ETA-Terroristen haben bei einem Anschlag auf eine Kaserne im spanischen Baskenland einen Familienvater getötet.

Der Tote ist Polizist und heißt Juan Manuel Piñuel Villalón. Der 41-Jährige hinterlässt eine Frau und einen kleinen Jungen.

Vier weitere Polizeibeamte wurden verletzt, als eine Autobombe in einem Lieferwagen nur wenige Meter von der Kaserne in dem Ort Legutiano explodierte. Eine Warnung vor dem Anschlag gab es nach Angaben der Polizei diesmal nicht.

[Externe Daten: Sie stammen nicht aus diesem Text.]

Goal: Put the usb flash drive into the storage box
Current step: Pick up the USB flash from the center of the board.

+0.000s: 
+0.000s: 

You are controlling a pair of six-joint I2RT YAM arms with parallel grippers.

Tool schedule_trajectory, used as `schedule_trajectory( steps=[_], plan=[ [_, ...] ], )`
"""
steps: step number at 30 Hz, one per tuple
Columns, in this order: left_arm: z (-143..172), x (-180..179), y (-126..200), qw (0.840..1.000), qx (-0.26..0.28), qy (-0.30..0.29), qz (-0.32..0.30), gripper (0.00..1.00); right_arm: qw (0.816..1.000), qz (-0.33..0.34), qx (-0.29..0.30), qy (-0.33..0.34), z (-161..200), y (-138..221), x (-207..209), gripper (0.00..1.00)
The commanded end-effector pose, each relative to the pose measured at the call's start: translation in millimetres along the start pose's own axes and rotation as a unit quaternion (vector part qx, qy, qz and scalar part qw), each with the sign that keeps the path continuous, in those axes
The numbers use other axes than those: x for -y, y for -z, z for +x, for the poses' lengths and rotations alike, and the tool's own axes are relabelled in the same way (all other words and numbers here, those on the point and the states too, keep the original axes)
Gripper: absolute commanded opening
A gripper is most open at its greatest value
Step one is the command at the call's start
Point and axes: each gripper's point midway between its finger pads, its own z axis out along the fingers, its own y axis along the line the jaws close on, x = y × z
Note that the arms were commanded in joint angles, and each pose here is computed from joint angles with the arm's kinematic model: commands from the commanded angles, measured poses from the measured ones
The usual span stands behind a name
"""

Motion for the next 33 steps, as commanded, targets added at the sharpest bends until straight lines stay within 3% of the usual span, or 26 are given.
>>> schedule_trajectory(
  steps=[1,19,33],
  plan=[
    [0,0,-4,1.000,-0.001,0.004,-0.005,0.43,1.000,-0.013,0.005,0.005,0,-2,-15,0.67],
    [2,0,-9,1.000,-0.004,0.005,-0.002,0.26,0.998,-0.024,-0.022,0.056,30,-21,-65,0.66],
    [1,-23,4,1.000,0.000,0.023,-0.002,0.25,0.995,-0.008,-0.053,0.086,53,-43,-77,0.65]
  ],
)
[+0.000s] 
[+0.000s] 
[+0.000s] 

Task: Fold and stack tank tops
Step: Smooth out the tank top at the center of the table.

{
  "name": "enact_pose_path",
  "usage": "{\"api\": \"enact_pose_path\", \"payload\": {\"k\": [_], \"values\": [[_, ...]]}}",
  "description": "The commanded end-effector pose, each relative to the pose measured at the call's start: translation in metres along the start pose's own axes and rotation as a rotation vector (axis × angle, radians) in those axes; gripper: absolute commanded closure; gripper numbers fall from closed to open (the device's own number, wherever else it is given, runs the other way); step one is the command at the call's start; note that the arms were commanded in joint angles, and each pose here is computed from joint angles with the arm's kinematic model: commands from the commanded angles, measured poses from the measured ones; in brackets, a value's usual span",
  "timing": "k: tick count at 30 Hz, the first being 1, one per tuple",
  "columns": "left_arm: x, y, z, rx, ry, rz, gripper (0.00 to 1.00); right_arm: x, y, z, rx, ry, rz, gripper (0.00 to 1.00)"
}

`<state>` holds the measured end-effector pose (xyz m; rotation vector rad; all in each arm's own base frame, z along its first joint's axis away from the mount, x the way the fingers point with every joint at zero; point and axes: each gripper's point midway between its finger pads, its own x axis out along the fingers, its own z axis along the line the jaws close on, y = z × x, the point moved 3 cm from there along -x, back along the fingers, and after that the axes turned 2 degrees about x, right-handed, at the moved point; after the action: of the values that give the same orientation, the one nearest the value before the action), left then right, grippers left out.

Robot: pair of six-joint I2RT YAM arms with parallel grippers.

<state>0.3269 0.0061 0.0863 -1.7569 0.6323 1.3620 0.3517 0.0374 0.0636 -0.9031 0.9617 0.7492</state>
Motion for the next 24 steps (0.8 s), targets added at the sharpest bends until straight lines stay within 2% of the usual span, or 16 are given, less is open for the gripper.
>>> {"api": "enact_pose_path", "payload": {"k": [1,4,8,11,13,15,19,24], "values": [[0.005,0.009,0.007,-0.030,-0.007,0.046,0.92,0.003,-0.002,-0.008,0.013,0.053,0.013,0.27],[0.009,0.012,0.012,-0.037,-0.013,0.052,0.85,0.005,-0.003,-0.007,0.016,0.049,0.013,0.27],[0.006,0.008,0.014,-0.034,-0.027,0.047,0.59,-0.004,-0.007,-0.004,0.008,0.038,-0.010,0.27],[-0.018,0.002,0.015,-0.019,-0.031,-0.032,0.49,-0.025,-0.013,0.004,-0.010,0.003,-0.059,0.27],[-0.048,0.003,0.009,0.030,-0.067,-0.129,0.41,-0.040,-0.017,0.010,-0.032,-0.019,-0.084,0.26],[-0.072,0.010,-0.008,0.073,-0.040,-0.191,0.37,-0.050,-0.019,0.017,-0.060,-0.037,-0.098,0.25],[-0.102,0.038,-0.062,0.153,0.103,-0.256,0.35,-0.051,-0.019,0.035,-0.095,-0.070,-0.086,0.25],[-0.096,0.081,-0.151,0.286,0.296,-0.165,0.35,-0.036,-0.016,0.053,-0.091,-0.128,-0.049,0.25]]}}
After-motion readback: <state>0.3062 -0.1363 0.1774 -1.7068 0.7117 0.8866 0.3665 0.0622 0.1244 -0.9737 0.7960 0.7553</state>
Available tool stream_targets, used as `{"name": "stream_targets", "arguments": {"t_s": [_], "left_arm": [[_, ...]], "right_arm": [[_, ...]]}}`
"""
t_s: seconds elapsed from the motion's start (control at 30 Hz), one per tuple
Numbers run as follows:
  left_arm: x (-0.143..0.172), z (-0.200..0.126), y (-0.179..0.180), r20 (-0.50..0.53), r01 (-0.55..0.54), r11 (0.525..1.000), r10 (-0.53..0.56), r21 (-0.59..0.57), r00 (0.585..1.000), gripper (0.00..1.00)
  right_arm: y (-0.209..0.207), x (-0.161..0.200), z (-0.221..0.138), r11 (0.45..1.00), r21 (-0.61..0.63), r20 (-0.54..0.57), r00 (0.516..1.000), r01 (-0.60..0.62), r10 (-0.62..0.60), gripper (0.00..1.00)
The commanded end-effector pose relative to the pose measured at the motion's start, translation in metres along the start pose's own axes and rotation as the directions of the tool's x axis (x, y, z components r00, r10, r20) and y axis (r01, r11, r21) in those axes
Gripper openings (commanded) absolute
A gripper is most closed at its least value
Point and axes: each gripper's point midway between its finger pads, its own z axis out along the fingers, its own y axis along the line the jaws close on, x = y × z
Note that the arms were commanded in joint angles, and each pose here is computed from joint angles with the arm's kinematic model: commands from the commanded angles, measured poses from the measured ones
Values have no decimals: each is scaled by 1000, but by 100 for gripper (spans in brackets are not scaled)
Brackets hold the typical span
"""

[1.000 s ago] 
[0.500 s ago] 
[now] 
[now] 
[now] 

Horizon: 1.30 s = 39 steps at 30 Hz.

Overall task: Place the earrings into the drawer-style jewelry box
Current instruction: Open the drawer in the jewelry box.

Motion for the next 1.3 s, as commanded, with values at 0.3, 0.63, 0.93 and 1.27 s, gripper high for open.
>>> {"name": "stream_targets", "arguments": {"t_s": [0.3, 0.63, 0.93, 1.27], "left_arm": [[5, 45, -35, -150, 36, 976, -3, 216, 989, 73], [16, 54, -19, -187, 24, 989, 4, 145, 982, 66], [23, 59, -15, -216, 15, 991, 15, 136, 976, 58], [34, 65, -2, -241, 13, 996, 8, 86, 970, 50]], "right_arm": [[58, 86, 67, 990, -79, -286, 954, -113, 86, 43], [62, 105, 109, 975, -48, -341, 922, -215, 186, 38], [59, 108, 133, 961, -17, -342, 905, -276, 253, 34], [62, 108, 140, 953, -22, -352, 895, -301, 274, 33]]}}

Die baskische Regionalregierung machte die Untergrundorganisation ETA für die Tat verantwortlich. Der baskische Regierungschef Juan José Ibarretxe sprach von "feiger Gewalt". Die ETA warnt üblicherweise nur vor Explosionen, die zivile Opfer treffen könnten, nicht aber vor Anschlägen auf Kasernen.

Spaniens Regierungschef José Luis Rodríguez Zapatero hatte nach seiner Wiederwahl im März den Kampf gegen die ETA als einen der Schwerpunkte seiner zweiten Amtszeit genannt. 

Während der ersten Legislaturperiode des Sozialisten waren Friedensgespräche der Regierung mit der ETA gescheitert. 

Die Untergrundorganisation kämpft seit fast 40 Jahren gewaltsam für die Unabhängigkeit des im Norden Spaniens gelegenen Baskenlandes. Dabei kamen bereits mehr als 820 Menschen ums Leben.